2018-03-20 02:45:16

by Sinan Kaya

[permalink] [raw]
Subject: [PATCH v4 17/17] net: ena: Eliminate duplicate barriers on weakly-ordered archs

Code includes barrier() followed by writel(). writel() already has a
barrier
on some architectures like arm64.

This ends up CPU observing two barriers back to back before executing the
register write.

Create a new wrapper function with relaxed write operator. Use the new
wrapper when a write is following a barrier().

Since code already has an explicit barrier call, changing writel() to
writel_relaxed().

Signed-off-by: Sinan Kaya <[email protected]>
---
drivers/net/ethernet/amazon/ena/ena_com.c | 6 ++++--
drivers/net/ethernet/amazon/ena/ena_eth_com.h | 22 ++++++++++++++++++++--
drivers/net/ethernet/amazon/ena/ena_netdev.c | 4 ++--
3 files changed, 26 insertions(+), 6 deletions(-)

diff --git a/drivers/net/ethernet/amazon/ena/ena_com.c b/drivers/net/ethernet/amazon/ena/ena_com.c
index bf2de52..b6e628f 100644
--- a/drivers/net/ethernet/amazon/ena/ena_com.c
+++ b/drivers/net/ethernet/amazon/ena/ena_com.c
@@ -631,7 +631,8 @@ static u32 ena_com_reg_bar_read32(struct ena_com_dev *ena_dev, u16 offset)
*/
wmb();

- writel(mmio_read_reg, ena_dev->reg_bar + ENA_REGS_MMIO_REG_READ_OFF);
+ writel_relaxed(mmio_read_reg,
+ ena_dev->reg_bar + ENA_REGS_MMIO_REG_READ_OFF);

for (i = 0; i < timeout; i++) {
if (read_resp->req_id == mmio_read->seq_num)
@@ -1826,7 +1827,8 @@ void ena_com_aenq_intr_handler(struct ena_com_dev *dev, void *data)

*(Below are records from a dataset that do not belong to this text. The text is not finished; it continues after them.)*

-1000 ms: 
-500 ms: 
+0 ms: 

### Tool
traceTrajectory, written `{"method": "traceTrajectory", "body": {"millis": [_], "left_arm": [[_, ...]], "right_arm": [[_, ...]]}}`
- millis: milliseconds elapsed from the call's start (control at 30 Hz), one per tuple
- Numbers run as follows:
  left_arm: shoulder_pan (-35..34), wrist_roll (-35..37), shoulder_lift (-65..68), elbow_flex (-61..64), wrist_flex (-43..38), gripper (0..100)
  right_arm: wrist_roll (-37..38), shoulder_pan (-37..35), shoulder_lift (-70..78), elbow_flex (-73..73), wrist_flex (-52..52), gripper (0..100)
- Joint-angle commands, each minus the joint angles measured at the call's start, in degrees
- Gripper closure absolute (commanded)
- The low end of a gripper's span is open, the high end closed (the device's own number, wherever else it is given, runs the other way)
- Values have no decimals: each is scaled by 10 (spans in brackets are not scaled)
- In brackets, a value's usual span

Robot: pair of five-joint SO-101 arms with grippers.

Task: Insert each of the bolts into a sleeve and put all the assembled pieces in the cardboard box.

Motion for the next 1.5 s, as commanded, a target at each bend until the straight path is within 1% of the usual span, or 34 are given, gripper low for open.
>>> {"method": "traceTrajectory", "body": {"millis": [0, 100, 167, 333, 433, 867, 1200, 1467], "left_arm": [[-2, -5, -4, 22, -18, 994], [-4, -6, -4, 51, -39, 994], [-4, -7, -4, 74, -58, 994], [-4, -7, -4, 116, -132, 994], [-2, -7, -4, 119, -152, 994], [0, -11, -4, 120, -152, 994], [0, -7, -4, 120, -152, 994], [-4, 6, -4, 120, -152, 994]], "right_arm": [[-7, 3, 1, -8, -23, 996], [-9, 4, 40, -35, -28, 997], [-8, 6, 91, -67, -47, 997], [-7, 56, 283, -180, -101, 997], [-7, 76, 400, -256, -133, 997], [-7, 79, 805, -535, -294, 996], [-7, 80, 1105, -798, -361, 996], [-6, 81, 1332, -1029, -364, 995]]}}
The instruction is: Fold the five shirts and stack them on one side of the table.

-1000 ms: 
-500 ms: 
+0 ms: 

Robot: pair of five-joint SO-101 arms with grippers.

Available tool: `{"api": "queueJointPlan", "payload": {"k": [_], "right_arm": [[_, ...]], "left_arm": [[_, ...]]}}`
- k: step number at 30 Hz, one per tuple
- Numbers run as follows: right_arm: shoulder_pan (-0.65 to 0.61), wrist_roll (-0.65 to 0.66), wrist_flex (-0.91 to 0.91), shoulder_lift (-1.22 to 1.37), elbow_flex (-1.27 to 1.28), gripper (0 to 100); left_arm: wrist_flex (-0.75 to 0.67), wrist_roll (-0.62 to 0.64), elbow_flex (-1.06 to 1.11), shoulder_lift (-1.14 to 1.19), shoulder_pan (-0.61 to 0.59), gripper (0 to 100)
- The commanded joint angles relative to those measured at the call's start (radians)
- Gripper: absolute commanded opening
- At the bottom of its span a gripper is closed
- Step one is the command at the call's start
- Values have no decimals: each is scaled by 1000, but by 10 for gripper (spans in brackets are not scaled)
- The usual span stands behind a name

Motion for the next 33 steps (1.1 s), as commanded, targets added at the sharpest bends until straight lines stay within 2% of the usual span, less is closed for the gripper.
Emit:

/* write the aenq doorbell after all AENQ descriptors were read */
mb();
- writel((u32)aenq->head, dev->reg_bar + ENA_REGS_AENQ_HEAD_DB_OFF);
+ writel_relaxed((u32)aenq->head,
+ dev->reg_bar + ENA_REGS_AENQ_HEAD_DB_OFF);
}

int ena_com_dev_reset(struct ena_com_dev *ena_dev,
diff --git a/drivers/net/ethernet/amazon/ena/ena_eth_com.h b/drivers/net/ethernet/amazon/ena/ena_eth_com.h
index 2f76572..09ef7cd 100644
--- a/drivers/net/ethernet/amazon/ena/ena_eth_com.h
+++ b/drivers/net/ethernet/amazon/ena/ena_eth_com.h
@@ -107,7 +107,8 @@ static inline int ena_com_sq_empty_space(struct ena_com_io_sq *io_sq)
return io_sq->q_depth - 1 - cnt;
}

-static inline int ena_com_write_sq_doorbell(struct ena_com_io_sq *io_sq)
+static inline int ena_com_write_sq_doorbell(struct ena_com_io_sq *io_sq,
+ bool relaxed)
{
u16 tail;

@@ -116,7 +117,24 @@ static inline int ena_com_write_sq_doorbell(struct ena_com_io_sq *io_sq)
pr_debug("write submission queue doorbell for queue: %d tail: %d\n",
io_sq->qid, tail);

- writel(tail, io_sq->db_addr);
+ if (relaxed)
+ writel_relaxed(tail, io_sq->db_addr);
+ else
+ writel(tail, io_sq->db_addr);
+
+ return 0;
+}
+
+static inline int ena_com_write_sq_doorbell_rel(struct ena_com_io_sq *io_sq)
+{
+ u16 tail;
+
+ tail = io_sq->tail;
+
+ pr_debug("write submission queue doorbell for queue: %d tail: %d\n",
+ io_sq->qid, tail);
+
+ writel_relaxed(tail, io_sq->db_addr);

return 0;
}
diff --git a/drivers/net/ethernet/amazon/ena/ena_netdev.c b/drivers/net/ethernet/amazon/ena/ena_netdev.c
index 6975150..0530201 100644
--- a/drivers/net/ethernet/amazon/ena/ena_netdev.c
+++ b/drivers/net/ethernet/amazon/ena/ena_netdev.c
@@ -556,7 +556,7 @@ static int ena_refill_rx_bufs(struct ena_ring *rx_ring, u32 num)
* issue a doorbell
*/
wmb();
- ena_com_write_sq_doorbell(rx_ring->ena_com_io_sq);
+ ena_com_write_sq_doorbell(rx_ring->ena_com_io_sq, true);
}

rx_ring->next_to_use = next_to_use;
@@ -2151,7 +2151,7 @@ static netdev_tx_t ena_start_xmit(struct sk_buff *skb, struct net_device *dev)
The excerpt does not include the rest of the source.